# [What the exercise asks]
Your answer must be the line holding "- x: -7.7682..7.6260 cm" followed by every later line through the end of the entries, exactly as written.

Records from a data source
Segment Open

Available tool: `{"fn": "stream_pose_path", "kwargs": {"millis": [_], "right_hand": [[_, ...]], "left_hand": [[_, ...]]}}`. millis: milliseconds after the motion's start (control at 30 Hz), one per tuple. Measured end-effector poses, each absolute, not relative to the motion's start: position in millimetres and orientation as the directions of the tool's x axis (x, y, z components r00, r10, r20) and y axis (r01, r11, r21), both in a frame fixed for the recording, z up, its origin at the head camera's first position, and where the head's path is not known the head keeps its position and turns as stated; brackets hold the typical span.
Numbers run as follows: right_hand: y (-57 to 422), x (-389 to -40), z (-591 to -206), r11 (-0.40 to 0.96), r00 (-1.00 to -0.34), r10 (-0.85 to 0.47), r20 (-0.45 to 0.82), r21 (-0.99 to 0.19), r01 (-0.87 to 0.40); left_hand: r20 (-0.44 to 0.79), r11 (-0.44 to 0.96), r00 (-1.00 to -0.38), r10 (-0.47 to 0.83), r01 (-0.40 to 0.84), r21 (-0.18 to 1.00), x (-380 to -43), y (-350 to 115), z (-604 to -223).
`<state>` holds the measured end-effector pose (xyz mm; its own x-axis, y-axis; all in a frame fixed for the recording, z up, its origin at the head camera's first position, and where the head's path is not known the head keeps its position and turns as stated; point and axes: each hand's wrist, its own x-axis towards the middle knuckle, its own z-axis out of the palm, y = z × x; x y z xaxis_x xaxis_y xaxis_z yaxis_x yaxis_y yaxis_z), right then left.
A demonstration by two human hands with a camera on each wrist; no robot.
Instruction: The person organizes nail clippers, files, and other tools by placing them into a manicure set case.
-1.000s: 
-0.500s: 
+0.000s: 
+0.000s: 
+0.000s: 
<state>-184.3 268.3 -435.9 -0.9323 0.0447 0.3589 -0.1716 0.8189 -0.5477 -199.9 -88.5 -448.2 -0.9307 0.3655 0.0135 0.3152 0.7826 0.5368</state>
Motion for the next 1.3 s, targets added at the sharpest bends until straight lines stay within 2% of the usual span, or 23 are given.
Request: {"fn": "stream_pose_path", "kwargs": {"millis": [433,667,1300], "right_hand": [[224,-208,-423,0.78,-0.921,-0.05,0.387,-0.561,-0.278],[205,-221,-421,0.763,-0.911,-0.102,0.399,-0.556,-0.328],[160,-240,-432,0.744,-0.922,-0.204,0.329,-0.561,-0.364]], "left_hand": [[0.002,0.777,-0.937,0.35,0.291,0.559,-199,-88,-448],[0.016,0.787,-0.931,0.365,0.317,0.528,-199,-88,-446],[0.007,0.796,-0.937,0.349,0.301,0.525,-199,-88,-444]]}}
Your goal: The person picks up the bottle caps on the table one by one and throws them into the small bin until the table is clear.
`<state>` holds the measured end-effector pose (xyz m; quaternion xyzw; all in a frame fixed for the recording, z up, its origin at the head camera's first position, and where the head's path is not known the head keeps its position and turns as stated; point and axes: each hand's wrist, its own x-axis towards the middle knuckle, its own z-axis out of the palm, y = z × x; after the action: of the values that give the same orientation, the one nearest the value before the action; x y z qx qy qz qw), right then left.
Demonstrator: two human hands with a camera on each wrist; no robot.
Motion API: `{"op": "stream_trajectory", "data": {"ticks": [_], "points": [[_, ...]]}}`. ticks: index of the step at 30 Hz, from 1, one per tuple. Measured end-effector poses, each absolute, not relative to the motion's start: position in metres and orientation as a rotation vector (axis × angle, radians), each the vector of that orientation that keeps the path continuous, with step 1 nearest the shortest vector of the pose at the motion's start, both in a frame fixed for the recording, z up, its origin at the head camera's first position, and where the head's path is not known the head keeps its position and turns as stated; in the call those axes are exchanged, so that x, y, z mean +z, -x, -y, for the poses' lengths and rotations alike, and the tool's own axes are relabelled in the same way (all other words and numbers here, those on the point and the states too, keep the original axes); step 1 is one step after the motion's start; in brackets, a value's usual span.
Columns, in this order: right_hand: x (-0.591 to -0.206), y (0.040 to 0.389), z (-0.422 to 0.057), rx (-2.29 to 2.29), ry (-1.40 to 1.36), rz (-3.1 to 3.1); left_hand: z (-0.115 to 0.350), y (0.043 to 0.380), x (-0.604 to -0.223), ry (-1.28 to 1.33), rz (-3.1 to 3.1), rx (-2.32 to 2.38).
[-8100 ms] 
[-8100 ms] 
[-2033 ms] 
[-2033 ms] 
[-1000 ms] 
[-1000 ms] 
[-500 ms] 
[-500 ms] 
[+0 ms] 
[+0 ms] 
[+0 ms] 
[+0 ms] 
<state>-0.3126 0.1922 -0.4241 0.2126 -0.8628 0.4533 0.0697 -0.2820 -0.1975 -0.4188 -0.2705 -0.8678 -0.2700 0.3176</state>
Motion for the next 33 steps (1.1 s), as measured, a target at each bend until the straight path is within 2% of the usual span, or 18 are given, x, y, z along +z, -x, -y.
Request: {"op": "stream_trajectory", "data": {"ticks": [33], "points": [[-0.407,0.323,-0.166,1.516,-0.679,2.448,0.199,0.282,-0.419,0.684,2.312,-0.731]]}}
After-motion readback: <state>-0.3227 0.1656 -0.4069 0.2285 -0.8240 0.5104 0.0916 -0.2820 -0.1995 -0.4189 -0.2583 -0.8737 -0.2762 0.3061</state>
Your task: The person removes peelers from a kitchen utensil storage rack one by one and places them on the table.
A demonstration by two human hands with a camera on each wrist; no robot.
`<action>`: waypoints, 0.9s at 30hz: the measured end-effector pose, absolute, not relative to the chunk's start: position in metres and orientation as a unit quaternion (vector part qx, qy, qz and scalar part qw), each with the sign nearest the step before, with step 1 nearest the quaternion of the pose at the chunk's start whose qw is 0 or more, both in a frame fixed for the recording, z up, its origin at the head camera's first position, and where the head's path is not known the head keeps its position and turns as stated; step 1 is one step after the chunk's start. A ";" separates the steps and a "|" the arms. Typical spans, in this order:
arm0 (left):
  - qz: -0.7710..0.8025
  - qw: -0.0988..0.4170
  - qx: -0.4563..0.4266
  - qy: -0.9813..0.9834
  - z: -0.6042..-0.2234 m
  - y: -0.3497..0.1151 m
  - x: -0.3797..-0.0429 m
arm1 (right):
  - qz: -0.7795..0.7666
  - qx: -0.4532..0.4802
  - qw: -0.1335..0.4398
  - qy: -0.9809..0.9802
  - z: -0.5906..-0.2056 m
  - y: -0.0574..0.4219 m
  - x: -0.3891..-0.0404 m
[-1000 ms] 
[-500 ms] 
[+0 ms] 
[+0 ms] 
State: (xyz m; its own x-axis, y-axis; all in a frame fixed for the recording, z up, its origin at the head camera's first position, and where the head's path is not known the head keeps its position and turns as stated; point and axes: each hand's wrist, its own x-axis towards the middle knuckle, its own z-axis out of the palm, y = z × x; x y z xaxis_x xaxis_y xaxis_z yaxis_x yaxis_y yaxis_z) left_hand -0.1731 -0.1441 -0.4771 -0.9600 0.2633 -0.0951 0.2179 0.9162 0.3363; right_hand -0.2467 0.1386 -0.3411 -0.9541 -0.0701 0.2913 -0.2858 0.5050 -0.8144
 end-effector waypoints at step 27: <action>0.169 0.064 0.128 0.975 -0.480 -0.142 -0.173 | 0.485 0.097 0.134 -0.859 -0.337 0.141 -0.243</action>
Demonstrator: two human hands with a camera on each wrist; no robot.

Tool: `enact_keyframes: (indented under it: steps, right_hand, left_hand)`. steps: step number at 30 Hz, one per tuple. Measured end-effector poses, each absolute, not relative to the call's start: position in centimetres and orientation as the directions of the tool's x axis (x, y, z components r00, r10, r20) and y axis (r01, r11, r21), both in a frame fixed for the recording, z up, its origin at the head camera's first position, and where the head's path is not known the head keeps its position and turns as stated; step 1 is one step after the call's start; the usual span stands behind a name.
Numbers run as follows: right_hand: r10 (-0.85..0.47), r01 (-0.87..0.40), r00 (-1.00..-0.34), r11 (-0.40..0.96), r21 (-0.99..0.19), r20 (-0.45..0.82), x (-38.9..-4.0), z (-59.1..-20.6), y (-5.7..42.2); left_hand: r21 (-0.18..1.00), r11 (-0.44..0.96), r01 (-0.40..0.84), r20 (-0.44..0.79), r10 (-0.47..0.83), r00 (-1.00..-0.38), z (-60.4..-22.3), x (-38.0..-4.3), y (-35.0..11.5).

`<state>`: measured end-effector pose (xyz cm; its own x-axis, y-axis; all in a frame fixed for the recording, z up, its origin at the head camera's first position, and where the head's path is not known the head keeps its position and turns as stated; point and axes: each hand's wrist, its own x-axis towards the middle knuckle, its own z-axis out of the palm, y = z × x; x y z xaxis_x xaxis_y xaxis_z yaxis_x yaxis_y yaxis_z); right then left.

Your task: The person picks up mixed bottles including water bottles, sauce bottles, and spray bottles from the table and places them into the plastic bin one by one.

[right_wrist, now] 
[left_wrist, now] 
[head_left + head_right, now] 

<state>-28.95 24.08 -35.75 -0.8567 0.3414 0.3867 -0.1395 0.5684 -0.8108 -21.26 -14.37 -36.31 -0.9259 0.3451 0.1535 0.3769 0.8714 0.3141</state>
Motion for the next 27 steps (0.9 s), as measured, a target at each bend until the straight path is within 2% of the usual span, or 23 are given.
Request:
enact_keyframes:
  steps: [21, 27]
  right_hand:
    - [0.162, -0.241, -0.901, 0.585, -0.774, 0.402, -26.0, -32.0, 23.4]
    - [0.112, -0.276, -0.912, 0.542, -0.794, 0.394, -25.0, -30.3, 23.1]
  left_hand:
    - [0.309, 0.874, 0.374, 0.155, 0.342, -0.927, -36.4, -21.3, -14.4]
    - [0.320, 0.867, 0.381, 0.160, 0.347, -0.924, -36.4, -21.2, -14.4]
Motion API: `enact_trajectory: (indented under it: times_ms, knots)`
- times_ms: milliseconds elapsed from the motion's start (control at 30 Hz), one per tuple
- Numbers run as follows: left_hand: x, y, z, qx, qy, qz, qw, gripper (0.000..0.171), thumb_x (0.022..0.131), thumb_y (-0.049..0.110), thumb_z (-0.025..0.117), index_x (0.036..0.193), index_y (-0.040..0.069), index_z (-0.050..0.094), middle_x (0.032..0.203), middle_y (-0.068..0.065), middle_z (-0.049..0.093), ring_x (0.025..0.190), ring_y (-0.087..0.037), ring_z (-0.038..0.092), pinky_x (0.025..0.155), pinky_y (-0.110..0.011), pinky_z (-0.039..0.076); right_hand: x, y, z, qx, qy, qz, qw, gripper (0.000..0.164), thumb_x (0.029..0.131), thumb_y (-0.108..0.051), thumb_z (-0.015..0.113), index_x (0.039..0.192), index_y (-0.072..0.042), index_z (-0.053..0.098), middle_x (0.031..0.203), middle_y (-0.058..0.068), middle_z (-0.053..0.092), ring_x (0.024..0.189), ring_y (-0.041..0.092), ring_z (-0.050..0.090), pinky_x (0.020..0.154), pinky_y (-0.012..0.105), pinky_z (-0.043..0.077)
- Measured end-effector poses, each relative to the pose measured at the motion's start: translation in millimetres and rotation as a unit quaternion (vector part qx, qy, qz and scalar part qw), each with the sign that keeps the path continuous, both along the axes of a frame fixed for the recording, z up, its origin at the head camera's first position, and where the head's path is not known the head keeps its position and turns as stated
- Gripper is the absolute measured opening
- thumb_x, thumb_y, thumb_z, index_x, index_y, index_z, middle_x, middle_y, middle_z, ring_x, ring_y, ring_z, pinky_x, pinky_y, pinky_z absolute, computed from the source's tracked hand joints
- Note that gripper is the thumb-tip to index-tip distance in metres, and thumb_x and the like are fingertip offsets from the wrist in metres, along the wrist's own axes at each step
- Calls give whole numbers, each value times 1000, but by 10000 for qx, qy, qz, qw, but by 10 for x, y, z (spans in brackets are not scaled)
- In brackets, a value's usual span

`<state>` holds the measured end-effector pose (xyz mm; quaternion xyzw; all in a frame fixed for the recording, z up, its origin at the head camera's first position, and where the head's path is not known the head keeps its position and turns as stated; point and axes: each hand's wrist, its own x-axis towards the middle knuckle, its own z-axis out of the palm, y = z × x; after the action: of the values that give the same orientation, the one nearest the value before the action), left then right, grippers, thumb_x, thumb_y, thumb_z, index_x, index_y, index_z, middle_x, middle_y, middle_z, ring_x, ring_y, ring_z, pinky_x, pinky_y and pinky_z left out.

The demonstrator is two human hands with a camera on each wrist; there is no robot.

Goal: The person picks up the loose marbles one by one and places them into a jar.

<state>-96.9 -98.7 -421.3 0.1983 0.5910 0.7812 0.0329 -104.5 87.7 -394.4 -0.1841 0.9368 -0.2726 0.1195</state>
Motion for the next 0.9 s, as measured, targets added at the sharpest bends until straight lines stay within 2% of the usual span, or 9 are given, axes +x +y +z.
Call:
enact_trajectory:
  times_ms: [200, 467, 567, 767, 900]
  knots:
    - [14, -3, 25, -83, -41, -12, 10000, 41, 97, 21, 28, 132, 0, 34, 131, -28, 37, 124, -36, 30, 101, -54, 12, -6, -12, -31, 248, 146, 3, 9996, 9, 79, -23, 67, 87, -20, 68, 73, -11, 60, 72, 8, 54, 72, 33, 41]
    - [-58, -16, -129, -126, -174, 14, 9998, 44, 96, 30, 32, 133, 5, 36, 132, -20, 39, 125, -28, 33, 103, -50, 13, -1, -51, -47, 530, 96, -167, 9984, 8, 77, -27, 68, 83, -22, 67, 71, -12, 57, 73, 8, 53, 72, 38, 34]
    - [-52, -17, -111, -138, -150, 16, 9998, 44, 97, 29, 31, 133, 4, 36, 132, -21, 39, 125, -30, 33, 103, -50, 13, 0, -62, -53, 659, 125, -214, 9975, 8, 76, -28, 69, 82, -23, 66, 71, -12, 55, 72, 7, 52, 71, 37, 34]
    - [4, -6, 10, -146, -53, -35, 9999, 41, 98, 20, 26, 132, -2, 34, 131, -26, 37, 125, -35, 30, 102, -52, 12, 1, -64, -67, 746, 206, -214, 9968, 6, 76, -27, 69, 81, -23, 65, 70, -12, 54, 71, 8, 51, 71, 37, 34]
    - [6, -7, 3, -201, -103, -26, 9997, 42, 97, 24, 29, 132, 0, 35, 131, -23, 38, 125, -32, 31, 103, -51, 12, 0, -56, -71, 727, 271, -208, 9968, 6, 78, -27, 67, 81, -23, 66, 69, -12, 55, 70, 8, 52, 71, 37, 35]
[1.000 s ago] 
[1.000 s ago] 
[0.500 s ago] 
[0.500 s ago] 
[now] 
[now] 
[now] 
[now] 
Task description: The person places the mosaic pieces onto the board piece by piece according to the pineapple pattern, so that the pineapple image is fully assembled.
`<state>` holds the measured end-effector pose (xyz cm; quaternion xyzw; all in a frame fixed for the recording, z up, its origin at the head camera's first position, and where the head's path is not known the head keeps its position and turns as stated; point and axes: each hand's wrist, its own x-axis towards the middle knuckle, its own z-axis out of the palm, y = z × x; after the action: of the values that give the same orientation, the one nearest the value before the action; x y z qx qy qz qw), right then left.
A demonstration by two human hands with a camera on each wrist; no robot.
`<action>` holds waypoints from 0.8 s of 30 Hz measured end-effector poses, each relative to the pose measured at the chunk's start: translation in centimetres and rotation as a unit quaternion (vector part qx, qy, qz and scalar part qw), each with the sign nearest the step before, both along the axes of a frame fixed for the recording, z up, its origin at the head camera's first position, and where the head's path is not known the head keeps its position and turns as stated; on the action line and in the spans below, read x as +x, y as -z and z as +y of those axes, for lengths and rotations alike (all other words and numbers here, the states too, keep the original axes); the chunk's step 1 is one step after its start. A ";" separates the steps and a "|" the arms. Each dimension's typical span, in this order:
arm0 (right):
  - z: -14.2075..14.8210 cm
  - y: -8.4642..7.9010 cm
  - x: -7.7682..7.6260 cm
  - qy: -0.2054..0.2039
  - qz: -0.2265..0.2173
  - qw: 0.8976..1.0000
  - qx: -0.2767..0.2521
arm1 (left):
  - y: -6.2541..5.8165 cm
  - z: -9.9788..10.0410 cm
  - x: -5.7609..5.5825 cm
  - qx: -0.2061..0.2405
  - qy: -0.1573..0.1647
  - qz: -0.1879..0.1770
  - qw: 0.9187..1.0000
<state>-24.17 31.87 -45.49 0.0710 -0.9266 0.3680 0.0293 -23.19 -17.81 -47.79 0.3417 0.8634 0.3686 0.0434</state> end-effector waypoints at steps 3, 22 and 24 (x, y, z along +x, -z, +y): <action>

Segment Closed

# [Result of the task]
  - x: -7.7682..7.6260 cm
  - qy: -0.2054..0.2039
  - qz: -0.2265..0.2173
  - qw: 0.8976..1.0000
  - qx: -0.2767..0.2521
arm1 (left):
  - y: -6.2541..5.8165 cm
  - z: -9.9788..10.0410 cm
  - x: -5.7609..5.5825 cm
  - qx: -0.2061..0.2405
  - qy: -0.1573..0.1647
  - qz: -0.1879..0.1770
  - qw: 0.9187..1.0000
<state>-24.17 31.87 -45.49 0.0710 -0.9266 0.3680 0.0293 -23.19 -17.81 -47.79 0.3417 0.8634 0.3686 0.0434</state> end-effector waypoints at steps 3, 22 and 24 (x, y, z along +x, -z, +y): <action>

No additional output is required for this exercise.